В этих словах было столько неприкрытой злобы, что я невольно подумал о том, как долго, должно быть, она копилась в нем.
– Этот проходимец, баловень судьбы женился на Лизе, на девушке моей мечты, на девушке, отец которой предрекал и одобрял наш союз. Перед смертью он лично мне говорил, что спокоен, пока рядом с Лизой нахожусь я. Но тут явился Вышемирский, и все пропало. Он заморочил ей голову, стал ее мужем, стал отцом ее ребенка. А я? Мне досталась роль друга семьи! Мало того, в один прекрасный день он соизволил сделать мне замечание, что я слишком часто бываю у них дома. У них! Вы слышите?!. Я терпел, молча терпел. Потом он стал хозяином коллекции. По какому праву? По праву мужа? Он ни черта не понимал в живописи. Самонадеянный осел! Книжный червь! Для него коллекция была и осталась кучей хлама! Он держал ее как память, только и всего! А я? Я, знавший каждое полотно чуть ли не с детства, знавший каждый мазок на картинах, знавший их подлинную ценность, – я снова был на вторых ролях! Это вы называете справедливостью?! – Маркин яростно вскинул голову. – Этот человек испортил мне жизнь, искалечил меня, разрушил все надежды и планы, из-за него я стал никчемным, жалким, одиноким стариком.

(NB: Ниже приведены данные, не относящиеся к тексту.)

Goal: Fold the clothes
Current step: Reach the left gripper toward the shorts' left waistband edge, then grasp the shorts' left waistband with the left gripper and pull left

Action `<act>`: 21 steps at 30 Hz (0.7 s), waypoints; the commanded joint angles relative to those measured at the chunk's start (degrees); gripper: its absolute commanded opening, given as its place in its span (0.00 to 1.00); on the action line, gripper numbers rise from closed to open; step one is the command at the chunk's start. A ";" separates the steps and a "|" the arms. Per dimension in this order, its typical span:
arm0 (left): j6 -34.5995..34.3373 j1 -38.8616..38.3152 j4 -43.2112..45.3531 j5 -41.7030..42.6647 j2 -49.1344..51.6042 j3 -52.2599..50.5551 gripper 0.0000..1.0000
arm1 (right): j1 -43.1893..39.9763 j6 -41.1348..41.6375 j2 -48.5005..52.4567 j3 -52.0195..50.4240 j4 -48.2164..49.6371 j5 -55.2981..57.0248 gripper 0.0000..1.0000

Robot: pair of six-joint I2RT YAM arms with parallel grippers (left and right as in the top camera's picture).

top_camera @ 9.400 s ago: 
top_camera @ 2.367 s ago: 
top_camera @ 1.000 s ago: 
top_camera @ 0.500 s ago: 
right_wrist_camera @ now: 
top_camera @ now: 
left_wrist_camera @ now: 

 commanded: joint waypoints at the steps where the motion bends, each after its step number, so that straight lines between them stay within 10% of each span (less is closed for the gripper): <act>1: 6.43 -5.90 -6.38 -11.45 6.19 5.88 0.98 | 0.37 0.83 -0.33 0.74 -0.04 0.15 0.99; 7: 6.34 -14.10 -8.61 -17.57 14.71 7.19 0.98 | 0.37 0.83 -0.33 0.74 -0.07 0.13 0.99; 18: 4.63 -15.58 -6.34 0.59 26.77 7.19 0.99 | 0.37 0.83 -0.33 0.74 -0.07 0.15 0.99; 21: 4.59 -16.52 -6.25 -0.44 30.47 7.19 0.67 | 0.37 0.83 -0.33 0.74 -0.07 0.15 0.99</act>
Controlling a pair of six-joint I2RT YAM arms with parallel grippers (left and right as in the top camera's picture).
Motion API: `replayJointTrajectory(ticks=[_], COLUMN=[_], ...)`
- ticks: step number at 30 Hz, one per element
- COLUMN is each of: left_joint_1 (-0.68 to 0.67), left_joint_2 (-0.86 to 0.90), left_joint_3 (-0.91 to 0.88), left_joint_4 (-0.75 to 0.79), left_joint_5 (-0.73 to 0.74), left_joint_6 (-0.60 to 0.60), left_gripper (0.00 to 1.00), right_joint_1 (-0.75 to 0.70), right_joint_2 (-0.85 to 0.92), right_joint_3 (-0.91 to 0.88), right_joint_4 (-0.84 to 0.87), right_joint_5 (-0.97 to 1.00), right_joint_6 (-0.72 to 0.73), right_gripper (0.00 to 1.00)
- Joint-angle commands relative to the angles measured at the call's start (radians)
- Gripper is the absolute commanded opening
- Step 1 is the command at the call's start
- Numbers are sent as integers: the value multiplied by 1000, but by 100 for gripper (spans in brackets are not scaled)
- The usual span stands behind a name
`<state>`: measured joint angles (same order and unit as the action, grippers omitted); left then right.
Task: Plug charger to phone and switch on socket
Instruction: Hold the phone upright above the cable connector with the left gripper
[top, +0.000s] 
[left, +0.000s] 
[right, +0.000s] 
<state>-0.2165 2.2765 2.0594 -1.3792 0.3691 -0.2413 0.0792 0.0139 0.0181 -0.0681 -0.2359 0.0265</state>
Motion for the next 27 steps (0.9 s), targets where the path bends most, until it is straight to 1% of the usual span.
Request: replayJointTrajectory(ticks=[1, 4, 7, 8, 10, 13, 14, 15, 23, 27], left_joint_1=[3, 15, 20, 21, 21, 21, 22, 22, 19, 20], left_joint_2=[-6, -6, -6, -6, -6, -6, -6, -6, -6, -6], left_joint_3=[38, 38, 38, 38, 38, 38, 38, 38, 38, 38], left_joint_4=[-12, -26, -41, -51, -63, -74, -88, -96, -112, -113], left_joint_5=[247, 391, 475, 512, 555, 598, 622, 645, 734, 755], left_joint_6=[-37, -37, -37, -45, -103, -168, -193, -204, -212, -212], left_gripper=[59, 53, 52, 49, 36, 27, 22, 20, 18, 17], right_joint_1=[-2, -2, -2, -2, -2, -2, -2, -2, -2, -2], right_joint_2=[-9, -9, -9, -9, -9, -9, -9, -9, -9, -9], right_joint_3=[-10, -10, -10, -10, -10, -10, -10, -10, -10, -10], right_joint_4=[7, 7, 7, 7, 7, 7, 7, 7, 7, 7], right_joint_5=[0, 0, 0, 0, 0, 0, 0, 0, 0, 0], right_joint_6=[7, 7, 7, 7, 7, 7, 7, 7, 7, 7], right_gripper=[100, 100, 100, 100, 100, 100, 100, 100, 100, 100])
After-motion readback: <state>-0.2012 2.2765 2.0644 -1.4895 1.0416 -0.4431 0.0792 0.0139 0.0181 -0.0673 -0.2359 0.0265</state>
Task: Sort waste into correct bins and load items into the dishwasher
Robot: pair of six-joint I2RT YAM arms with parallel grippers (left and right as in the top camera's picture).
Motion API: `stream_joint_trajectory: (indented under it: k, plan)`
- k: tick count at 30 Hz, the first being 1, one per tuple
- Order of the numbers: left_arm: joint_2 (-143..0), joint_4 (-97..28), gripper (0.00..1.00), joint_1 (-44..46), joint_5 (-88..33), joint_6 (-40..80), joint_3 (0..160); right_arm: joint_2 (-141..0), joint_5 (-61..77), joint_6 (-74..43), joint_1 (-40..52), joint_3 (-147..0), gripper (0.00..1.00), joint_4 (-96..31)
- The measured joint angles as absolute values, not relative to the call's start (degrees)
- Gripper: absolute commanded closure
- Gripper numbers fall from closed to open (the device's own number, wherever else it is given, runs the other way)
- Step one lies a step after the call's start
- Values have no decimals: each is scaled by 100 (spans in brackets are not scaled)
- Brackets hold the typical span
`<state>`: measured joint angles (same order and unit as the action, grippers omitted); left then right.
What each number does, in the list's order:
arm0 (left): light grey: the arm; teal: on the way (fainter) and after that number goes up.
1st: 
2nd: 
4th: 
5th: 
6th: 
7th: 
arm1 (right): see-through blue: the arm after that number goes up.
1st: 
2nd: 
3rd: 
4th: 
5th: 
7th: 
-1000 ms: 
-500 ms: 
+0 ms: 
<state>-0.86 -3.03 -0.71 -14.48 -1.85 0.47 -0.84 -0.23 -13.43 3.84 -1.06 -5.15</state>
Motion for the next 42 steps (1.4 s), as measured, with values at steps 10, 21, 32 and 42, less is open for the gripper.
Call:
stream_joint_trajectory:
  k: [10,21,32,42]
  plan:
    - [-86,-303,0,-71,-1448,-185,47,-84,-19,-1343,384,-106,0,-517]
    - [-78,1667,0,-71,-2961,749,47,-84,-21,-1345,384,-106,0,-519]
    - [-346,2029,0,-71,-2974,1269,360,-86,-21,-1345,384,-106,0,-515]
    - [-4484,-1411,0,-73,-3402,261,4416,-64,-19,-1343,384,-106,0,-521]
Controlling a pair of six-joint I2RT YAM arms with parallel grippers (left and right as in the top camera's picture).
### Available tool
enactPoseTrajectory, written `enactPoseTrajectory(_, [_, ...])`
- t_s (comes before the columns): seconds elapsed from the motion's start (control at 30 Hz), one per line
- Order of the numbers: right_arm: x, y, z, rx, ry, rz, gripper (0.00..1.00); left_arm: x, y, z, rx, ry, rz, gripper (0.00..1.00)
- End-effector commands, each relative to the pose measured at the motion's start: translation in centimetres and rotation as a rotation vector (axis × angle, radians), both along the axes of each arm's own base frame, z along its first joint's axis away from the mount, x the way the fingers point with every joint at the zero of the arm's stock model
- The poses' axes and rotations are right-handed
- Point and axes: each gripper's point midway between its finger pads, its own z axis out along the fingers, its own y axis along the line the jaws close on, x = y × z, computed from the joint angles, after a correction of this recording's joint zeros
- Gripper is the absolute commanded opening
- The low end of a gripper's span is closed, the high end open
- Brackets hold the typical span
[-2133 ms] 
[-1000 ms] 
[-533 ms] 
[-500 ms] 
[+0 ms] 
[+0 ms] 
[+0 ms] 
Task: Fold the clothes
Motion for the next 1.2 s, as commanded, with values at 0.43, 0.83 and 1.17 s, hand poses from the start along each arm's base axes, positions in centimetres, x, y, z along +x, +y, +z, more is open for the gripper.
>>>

Я ненавижу его! Не он, а я должен был стать мужем Лизы, и коллекция по справедливости моя! Моя! Вышемирский и после смерти остался моим должником. Да, я пришел, чтобы забрать то, что должно принадлежать мне! Пусть не по закону, по совести!
– И что же подсказала вам ваша совесть? – спросил я.
– Я положил на эту коллекцию всю свою жизнь и имею на нее право!
– И потому вы заставили Юрия делать это? – Я откинул крышку чемодана, изъятого у Верещак, и одну за другой стал вытаскивать картины. – Собрание подделок – вот результат вашей деятельности.
– Моей? – оживился Маркин. – Вы уверены? Только ли моей? И вообще моей ли? Я, знаете ли, и кисти-то в руках никогда не держал. Позволительно ли мне будет в данной ситуации задать один вопрос? – Голос его окреп, в нем появились даже саркастические нотки. – Вы здесь, Владимир Николаевич, простите, чем занимаетесь? Охраной художественных ценностей или обстоятельствами смерти профессора Вышемирского? Если вторым, то какое ко всему этому имею отношение я? Вам не меня, старика, ловить надо, а этого негодяя – дружка моей племянницы – Юрия Вышемирского. Подделки – дело его рук. Два года он писал их, чтобы незаметно подменить подлинными и распродать их частным коллекционерам. Я не удивлюсь, если выяснится, что и родного отца убил именно он...
Кого-то напоминал мне Маркин? Что-то в нем было от Мендозова, и от Зотова, и от племянницы. Или они были чем-то похожи на него? Не разберешь.
– Подлинники предназначались не частным коллекционерам, а вам, Олег Станиславович, – сказал я. – Началось это действительно два года назад. Вы знали, что Вьгшемирский-младший влюблен в вашу племянницу, встречается с ней, но не обращали на это никакого внимания. Но однажды от Риты вам стало известно, что Юрий занимается живописью, и вы решили воспользоваться этим. Когда пришла вам в голову эта мысль? Может быть, во время ежегодного посещения кладбища, куда вы ходили на могилу Елизаветы Максимовны с букетом желтых роз? Ведь вы, Олег Станиславович, любили ее, продолжаете любить до сих пор. Почему же, хотя бы в память о ней, вы не пожалели Юрия, а вместо этого играли на его слабостях, ломали парню жизнь?
– Жалеть этого безвольного подонка! – воскликнул Маркин. – Да я всегда презирал его!
– Он слабовольный человек, вы правы, но не подонок, – возразил я. – Подонком хотели сделать его вы и Зотов, которого вы не знаете, но на которого удивительно похожи. Вспомните, как через Риту вы заказали ему первую репродукцию. Устроили, так сказать, эксперимент. Вы знали, что профессор не сможет обнаружить подмены подлинников копиями. Кому же удобней и безопасней сделать это, если не сыну. Оставалось убедиться в способностях Юрия как художника и переманить его на свою сторону, сделать его сообщником. Зная запросы своей племянницы, зная от нее о его материальных затруднениях, вы не сомневались, что Юрий клюнет на деньги. И он, казалось, клюнул. Не думаю, что вам легко было уговорить его на первый шаг.
– Это не ваша забота, – пробурчал Маркин.